▶ What you have to do
Reproduce the following data exactly, minus any images.

▶ Supplied material

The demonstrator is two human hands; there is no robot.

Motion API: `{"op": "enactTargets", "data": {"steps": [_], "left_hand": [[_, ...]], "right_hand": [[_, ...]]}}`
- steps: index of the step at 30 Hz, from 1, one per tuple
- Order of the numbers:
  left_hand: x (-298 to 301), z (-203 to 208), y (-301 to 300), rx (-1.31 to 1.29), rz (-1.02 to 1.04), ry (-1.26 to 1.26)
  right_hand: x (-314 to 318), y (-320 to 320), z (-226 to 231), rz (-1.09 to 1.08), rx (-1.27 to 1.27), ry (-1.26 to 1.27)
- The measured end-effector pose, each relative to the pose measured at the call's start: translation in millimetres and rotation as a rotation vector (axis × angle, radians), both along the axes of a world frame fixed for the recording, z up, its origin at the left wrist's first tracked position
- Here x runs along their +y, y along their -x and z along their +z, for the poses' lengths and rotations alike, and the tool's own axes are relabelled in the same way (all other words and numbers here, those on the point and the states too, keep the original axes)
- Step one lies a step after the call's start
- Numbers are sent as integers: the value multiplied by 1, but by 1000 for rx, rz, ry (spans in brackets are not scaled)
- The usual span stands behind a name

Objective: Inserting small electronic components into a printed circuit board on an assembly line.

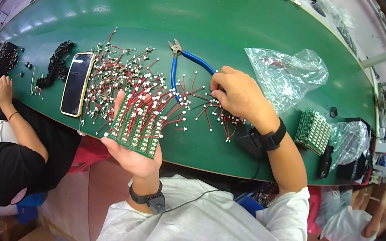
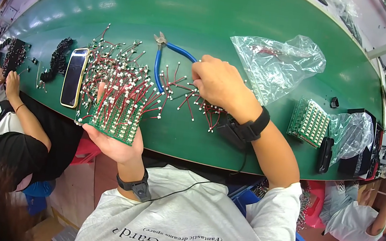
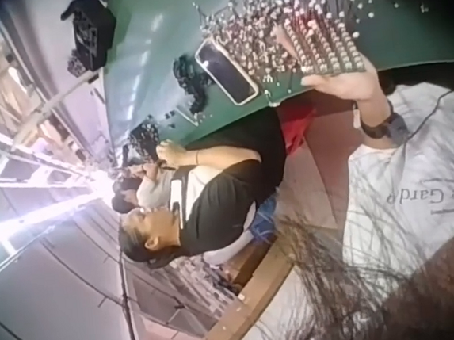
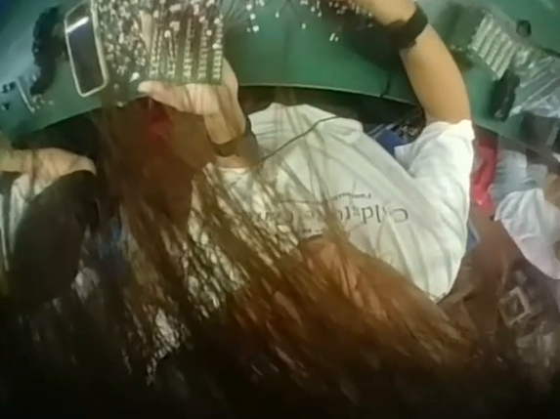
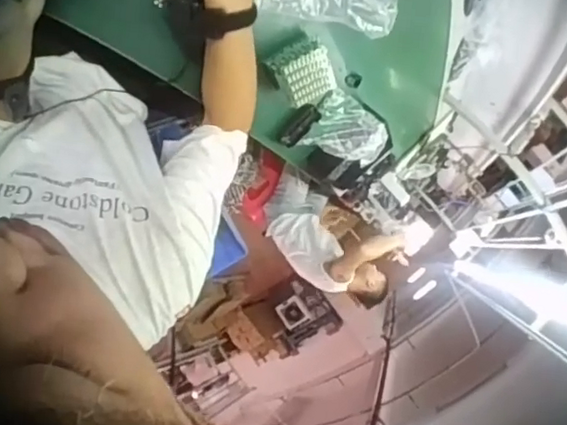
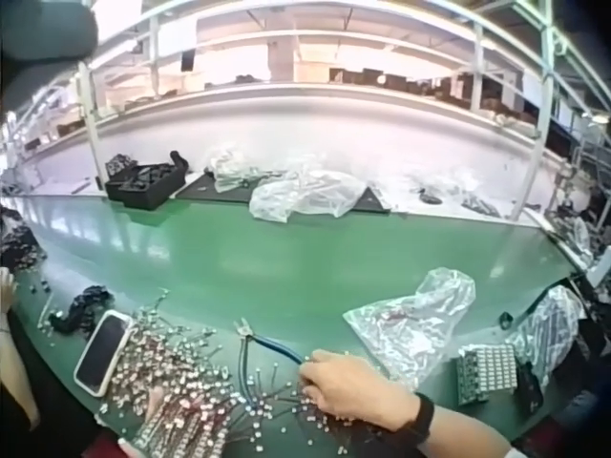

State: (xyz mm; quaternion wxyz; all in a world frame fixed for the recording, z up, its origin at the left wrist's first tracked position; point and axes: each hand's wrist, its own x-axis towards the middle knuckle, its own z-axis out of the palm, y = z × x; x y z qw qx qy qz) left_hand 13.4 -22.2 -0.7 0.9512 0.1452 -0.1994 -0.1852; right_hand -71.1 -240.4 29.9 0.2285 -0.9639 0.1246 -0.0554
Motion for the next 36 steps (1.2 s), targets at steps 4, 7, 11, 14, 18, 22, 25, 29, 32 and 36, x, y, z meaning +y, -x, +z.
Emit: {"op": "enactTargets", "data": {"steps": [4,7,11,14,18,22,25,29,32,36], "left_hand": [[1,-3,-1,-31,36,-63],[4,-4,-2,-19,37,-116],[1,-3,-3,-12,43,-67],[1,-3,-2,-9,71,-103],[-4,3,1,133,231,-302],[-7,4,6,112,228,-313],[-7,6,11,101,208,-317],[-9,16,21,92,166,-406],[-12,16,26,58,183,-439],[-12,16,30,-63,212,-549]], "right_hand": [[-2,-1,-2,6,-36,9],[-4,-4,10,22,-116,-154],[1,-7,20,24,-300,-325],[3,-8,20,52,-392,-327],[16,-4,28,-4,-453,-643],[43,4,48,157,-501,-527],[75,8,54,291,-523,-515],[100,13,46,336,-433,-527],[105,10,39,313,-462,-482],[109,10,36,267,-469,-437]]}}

▶ Result
The demonstrator is two human hands; there is no robot.

Motion API: `{"op": "enactTargets", "data": {"steps": [_], "left_hand": [[_, ...]], "right_hand": [[_, ...]]}}`
- steps: index of the step at 30 Hz, from 1, one per tuple
- Order of the numbers:
  left_hand: x (-298 to 301), z (-203 to 208), y (-301 to 300), rx (-1.31 to 1.29), rz (-1.02 to 1.04), ry (-1.26 to 1.26)
  right_hand: x (-314 to 318), y (-320 to 320), z (-226 to 231), rz (-1.09 to 1.08), rx (-1.27 to 1.27), ry (-1.26 to 1.27)
- The measured end-effector pose, each relative to the pose measured at the call's start: translation in millimetres and rotation as a rotation vector (axis × angle, radians), both along the axes of a world frame fixed for the recording, z up, its origin at the left wrist's first tracked position
- Here x runs along their +y, y along their -x and z along their +z, for the poses' lengths and rotations alike, and the tool's own axes are relabelled in the same way (all other words and numbers here, those on the point and the states too, keep the original axes)
- Step one lies a step after the call's start
- Numbers are sent as integers: the value multiplied by 1, but by 1000 for rx, rz, ry (spans in brackets are not scaled)
- The usual span stands behind a name

Objective: Inserting small electronic components into a printed circuit board on an assembly line.


State: (xyz mm; quaternion wxyz; all in a world frame fixed for the recording, z up, its origin at the left wrist's first tracked position; point and axes: each hand's wrist, its own x-axis towards the middle knuckle, its own z-axis out of the palm, y = z × x; x y z qw qx qy qz) left_hand 13.4 -22.2 -0.7 0.9512 0.1452 -0.1994 -0.1852; right_hand -71.1 -240.4 29.9 0.2285 -0.9639 0.1246 -0.0554
Motion for the next 36 steps (1.2 s), targets at steps 4, 7, 11, 14, 18, 22, 25, 29, 32 and 36, x, y, z meaning +y, -x, +z.
Emit: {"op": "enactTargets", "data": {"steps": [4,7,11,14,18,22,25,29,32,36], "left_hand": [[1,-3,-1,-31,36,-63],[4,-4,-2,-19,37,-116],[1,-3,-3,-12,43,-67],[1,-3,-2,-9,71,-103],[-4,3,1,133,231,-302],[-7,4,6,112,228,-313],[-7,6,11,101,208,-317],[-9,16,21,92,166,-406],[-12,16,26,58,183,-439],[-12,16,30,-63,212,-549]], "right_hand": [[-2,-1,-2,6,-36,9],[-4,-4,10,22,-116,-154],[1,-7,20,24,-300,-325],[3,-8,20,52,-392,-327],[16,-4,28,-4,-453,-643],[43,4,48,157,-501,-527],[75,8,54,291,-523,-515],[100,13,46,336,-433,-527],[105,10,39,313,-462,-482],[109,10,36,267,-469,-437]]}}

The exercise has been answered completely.